■ Exercise ■
The answer should be each line of the records that contains the word "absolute"; please copy them all.

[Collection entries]
+++++

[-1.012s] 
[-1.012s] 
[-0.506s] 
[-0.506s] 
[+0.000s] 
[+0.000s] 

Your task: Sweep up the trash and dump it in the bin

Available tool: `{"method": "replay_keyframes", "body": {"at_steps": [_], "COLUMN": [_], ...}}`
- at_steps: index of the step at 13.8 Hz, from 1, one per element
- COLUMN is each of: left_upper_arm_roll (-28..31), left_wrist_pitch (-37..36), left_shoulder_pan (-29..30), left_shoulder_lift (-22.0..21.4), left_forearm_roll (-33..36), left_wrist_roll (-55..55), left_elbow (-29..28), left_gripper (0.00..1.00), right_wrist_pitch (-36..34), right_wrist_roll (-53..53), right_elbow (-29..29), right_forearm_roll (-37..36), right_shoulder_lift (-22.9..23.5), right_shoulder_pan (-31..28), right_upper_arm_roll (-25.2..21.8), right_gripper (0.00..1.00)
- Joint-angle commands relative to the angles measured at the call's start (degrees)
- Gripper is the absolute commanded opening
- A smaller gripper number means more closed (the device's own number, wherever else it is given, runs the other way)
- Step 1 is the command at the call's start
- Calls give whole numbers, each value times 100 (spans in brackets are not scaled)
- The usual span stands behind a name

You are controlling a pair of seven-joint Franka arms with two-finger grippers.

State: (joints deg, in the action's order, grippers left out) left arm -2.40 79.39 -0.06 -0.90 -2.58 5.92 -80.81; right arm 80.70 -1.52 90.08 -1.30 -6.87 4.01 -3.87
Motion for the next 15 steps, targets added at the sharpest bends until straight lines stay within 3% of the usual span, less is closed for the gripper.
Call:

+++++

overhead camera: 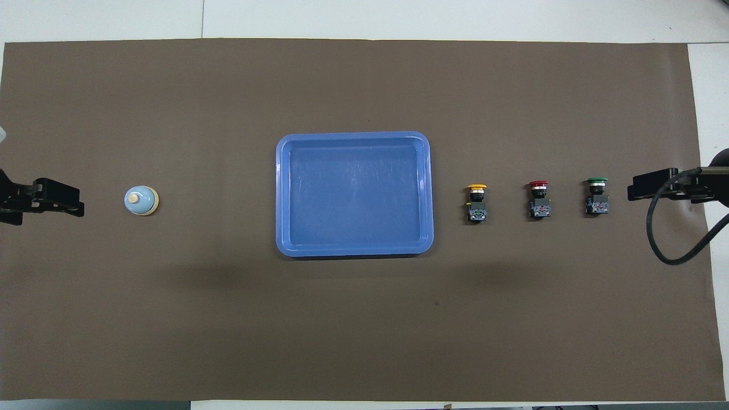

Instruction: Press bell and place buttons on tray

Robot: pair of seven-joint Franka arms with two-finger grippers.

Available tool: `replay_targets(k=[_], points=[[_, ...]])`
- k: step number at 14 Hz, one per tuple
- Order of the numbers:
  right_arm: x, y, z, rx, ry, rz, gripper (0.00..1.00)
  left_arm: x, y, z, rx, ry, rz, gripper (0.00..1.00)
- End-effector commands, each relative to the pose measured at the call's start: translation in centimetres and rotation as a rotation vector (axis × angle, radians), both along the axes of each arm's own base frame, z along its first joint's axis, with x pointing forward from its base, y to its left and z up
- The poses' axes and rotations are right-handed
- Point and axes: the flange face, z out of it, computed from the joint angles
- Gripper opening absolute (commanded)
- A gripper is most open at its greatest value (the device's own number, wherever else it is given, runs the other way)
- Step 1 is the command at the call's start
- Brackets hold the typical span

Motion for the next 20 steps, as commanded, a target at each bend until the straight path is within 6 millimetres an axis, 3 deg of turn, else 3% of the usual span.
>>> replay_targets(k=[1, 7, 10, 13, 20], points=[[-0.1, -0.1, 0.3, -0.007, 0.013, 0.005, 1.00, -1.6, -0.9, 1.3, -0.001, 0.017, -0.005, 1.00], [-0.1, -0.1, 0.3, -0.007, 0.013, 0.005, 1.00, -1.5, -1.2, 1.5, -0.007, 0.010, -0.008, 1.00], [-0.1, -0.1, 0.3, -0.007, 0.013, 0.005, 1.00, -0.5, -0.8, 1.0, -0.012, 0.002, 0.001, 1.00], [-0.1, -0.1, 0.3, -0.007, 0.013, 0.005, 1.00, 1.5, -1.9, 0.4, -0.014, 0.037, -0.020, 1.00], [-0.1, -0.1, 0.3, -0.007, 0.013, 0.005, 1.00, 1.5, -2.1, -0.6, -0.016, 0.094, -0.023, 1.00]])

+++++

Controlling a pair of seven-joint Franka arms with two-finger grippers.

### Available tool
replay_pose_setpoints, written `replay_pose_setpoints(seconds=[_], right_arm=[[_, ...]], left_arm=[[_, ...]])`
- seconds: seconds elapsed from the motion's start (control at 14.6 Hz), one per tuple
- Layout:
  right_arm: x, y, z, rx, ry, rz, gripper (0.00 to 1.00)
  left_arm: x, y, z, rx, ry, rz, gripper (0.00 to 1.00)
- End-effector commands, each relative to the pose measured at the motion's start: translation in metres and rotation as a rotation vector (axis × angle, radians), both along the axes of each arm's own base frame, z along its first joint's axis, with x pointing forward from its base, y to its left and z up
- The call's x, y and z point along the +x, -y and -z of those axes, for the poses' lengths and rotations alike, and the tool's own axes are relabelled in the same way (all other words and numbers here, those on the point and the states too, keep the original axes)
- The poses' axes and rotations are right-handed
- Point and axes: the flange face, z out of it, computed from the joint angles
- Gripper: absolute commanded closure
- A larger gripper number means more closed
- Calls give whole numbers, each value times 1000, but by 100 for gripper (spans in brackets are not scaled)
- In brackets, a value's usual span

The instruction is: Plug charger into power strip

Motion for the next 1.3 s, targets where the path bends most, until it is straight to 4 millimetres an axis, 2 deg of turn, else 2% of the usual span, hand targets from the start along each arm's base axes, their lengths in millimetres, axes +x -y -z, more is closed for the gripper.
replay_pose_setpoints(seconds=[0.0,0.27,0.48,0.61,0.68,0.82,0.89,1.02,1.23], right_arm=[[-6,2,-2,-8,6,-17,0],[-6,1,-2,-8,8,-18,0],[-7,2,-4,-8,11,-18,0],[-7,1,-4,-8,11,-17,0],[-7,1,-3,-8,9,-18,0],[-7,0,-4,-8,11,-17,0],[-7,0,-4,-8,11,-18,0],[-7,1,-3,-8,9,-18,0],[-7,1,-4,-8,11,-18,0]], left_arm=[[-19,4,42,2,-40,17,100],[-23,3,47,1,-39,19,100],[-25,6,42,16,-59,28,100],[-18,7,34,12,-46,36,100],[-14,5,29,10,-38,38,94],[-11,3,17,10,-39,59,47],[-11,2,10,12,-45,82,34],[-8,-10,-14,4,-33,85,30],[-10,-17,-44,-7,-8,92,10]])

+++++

■ Expected output ■
- Gripper is the absolute commanded opening
- Gripper opening absolute (commanded)
- Gripper: absolute commanded closure

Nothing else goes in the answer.